* Supplied material:

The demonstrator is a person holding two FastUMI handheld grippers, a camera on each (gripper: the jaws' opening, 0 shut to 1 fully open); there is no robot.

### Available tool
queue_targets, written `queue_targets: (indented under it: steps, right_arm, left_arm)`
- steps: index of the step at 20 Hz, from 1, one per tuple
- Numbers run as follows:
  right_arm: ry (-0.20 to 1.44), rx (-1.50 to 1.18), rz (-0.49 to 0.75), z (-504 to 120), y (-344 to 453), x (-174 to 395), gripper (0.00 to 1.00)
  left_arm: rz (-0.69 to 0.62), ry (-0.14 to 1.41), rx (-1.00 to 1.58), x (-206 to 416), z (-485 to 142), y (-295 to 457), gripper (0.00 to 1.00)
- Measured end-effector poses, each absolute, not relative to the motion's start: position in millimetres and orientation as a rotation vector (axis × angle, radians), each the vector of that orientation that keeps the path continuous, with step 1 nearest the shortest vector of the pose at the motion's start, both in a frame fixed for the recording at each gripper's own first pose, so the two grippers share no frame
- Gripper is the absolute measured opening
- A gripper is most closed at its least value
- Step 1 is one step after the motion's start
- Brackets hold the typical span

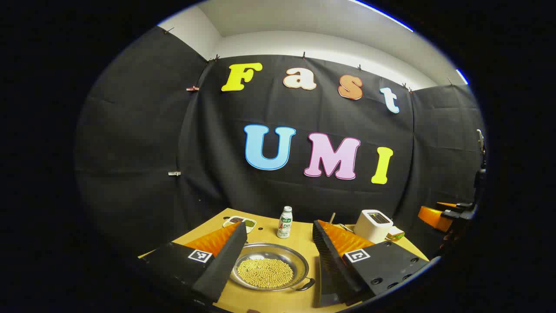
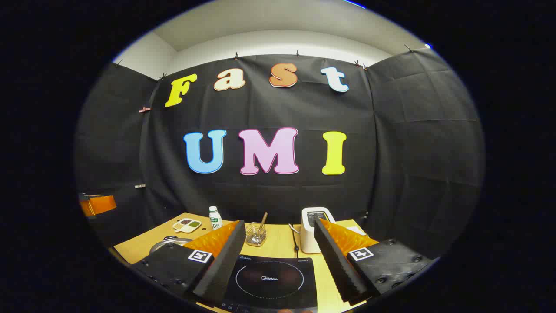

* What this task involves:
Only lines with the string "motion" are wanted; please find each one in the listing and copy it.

* Exercise output:
- Measured end-effector poses, each absolute, not relative to the motion's start: position in millimetres and orientation as a rotation vector (axis × angle, radians), each the vector of that orientation that keeps the path continuous, with step 1 nearest the shortest vector of the pose at the motion's start, both in a frame fixed for the recording at each gripper's own first pose, so the two grippers share no frame
- Step 1 is one step after the motion's start

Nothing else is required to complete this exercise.